Inexplicably issued as a single to promote Bowie’s first concert album, David Live, the 45 made No. 10 in Britain. And, goodness gracious, I think you it may not her such a band thing the first few seconds of this Top Of The Pops airing has been removed, dead perv intro and all. Now then, now then.
But, alas, these were mere support acts for the main event. Amii Stewart’s euphoric high class disco revamp turned a soul standard into a glittering, gleaming rocket ship, entering the Billboard Hot 100 on January 27, 1979, and went to number one 12 weeks later. In the UK, Knock On Wood hammered its way up the charts, peaking at No. 6 in mid May.
Bursting lightning, it did even better in Australia, going all the way to No. 2.
Stewart’s follow-up, a supersonic medley of The Doors‘ Light My Fire and 137 Disco Heaven, stalled at a less than tasty 69, but was a huge top five hit in Britain. Sensual and sassy simultaneously, the remake helped slow-start the Doors revival as it raced off into a 134bpm adaptation that pulls out all stops to pile on poppers-rush surface excitement, and even better if you can access the fully unexpurgated 12″ mix; at a whopping eight minutes and 21 seconds it’s really worth hearing.
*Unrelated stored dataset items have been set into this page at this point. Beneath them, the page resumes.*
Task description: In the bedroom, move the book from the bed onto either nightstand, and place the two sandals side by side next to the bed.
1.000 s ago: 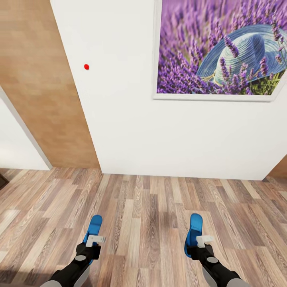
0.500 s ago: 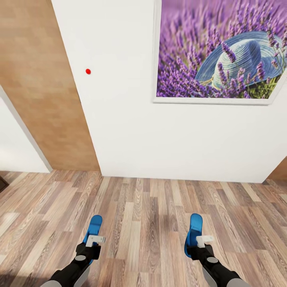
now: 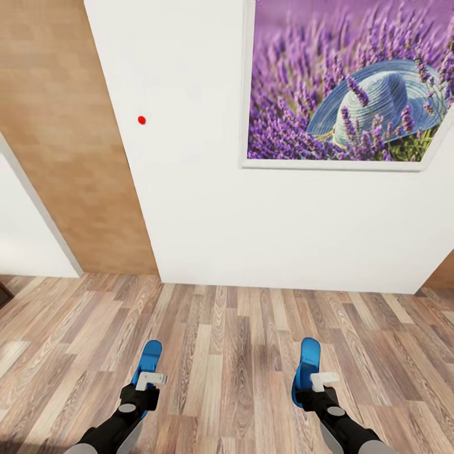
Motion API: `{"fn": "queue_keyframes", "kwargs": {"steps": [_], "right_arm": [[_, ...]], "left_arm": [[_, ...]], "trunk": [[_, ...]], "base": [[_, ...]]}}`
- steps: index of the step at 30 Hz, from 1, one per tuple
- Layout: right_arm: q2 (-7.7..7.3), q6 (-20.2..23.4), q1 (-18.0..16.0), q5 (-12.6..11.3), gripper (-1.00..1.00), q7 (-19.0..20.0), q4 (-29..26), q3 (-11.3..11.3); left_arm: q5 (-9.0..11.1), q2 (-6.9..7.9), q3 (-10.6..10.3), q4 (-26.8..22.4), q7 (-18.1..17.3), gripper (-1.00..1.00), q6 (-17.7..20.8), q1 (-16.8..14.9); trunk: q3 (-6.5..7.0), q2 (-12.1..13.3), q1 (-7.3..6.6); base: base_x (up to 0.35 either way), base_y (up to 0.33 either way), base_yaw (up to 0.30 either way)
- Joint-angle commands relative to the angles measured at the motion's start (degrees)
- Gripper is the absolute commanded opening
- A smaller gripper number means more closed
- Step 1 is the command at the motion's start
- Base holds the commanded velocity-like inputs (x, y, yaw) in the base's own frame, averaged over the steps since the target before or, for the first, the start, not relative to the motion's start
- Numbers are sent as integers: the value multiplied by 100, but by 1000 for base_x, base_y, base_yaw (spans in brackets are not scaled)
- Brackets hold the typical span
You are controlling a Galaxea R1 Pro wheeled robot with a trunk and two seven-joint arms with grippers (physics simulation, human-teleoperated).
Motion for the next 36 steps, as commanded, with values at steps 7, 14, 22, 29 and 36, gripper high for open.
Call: {"fn": "queue_keyframes", "kwargs": {"steps": [7,14,22,29,36], "right_arm": [[-2,-10,-4,20,-100,-41,6,37],[-2,-10,-3,20,-100,-41,6,37],[-2,-10,-4,20,-100,-41,6,38],[1,-10,-6,20,-100,-41,6,40],[3,-10,-4,20,-100,-41,6,43]], "left_arm": [[61,4,-49,2,28,-100,-21,-6],[61,4,-49,2,28,-100,-20,-6],[59,4,-49,2,28,-100,-19,-6],[54,4,-49,2,28,-100,-21,-6],[52,4,-49,2,28,-100,-22,-5]], "trunk": [[53,-10,3],[117,-10,3],[189,-10,3],[253,-10,3],[316,-10,3]], "base": [[0,0,0],[0,0,0],[0,0,0],[0,0,0],[0,0,0]]}}
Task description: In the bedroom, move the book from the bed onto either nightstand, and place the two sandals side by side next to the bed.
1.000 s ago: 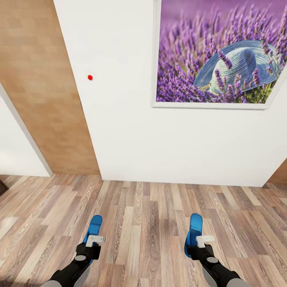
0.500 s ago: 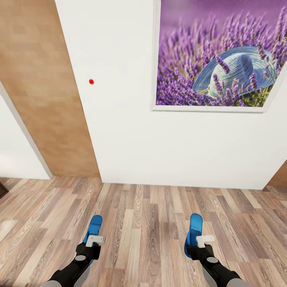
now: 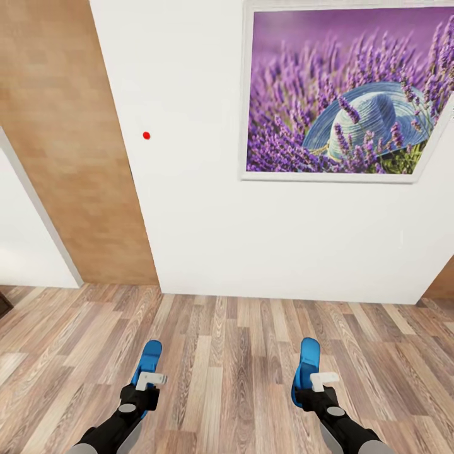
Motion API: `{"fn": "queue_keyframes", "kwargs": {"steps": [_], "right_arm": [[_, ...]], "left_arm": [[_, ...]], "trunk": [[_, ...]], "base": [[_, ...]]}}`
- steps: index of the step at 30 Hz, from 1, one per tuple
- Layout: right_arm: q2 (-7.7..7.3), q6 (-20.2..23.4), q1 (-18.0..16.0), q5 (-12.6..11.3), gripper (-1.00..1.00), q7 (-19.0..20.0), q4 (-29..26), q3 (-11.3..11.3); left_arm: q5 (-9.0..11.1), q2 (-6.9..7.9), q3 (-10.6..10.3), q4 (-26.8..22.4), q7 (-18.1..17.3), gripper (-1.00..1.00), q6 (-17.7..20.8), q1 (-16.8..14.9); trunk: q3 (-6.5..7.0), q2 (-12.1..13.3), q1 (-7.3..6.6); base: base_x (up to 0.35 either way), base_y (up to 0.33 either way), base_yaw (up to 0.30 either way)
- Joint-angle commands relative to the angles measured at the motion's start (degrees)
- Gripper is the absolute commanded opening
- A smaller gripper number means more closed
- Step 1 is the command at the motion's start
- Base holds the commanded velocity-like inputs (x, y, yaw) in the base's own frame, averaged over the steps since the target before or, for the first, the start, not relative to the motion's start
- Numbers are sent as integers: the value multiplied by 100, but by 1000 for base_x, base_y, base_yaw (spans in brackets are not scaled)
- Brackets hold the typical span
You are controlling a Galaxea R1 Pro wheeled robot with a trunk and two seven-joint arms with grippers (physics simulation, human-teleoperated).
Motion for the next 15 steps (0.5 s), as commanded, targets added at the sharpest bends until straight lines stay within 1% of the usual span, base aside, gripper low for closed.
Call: {"fn": "queue_keyframes", "kwargs": {"steps": [1,15], "right_arm": [[0,-10,-5,20,-100,-41,6,37],[2,-10,-6,20,-100,-41,6,40]], "left_arm": [[61,4,-49,2,28,-100,-20,-4],[53,3,-49,2,28,-100,-20,-4]], "trunk": [[-2,-11,3],[125,-11,3]], "base": [[0,0,0],[0,0,0]]}}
Perhaps less alluring, in 1980, Amii recorded a duet with Johnny Bristol (producer of Marvin Gaye and Tammi Terrell’s Ain’t No Mountain High Enough) that melded together two contradictory gender Motown classics; Mary Wells’ My Guy and the Temptations’ My Girl. The single peaked at 63 in the US and 39 in the UK.
Strangely, Stewart re-recorded the pairing with George Michael’s ace bassist Deon Estus, which also reached No. 63, but this time in Britain.
Amii’s other notable chart success was Friends, which went to number 12 in Blighty in early 1985, and which prompted her old label to rejig her most celebrated hit. “Friends is total different from anything I’ve ever done, thank God,” the reluctant disco diva told Record Mirror.
“You can’t spend your life singing songs like Knock On Wood. There’s more melody now, you can dance as well as sit down…. The disco era was a very good era for me, but it just wasn’t geared for melody.”
Proving you can’t keep a good banger down, the stunning dancefloor update of Knock On Wood managed a similar trajectory to the original, climbing to No.7 the third week of September ’85, the very same semaine I became a student of Bletchley Park college, right next door to the now feted Codebreakers centre.
Sitting not so pretty at the top of the singles chart that week was, hilariously, David Bowie and Mick Jagger‘s Live Aid charity campathon, with that cover of another Motown classic, Dancing In The Street.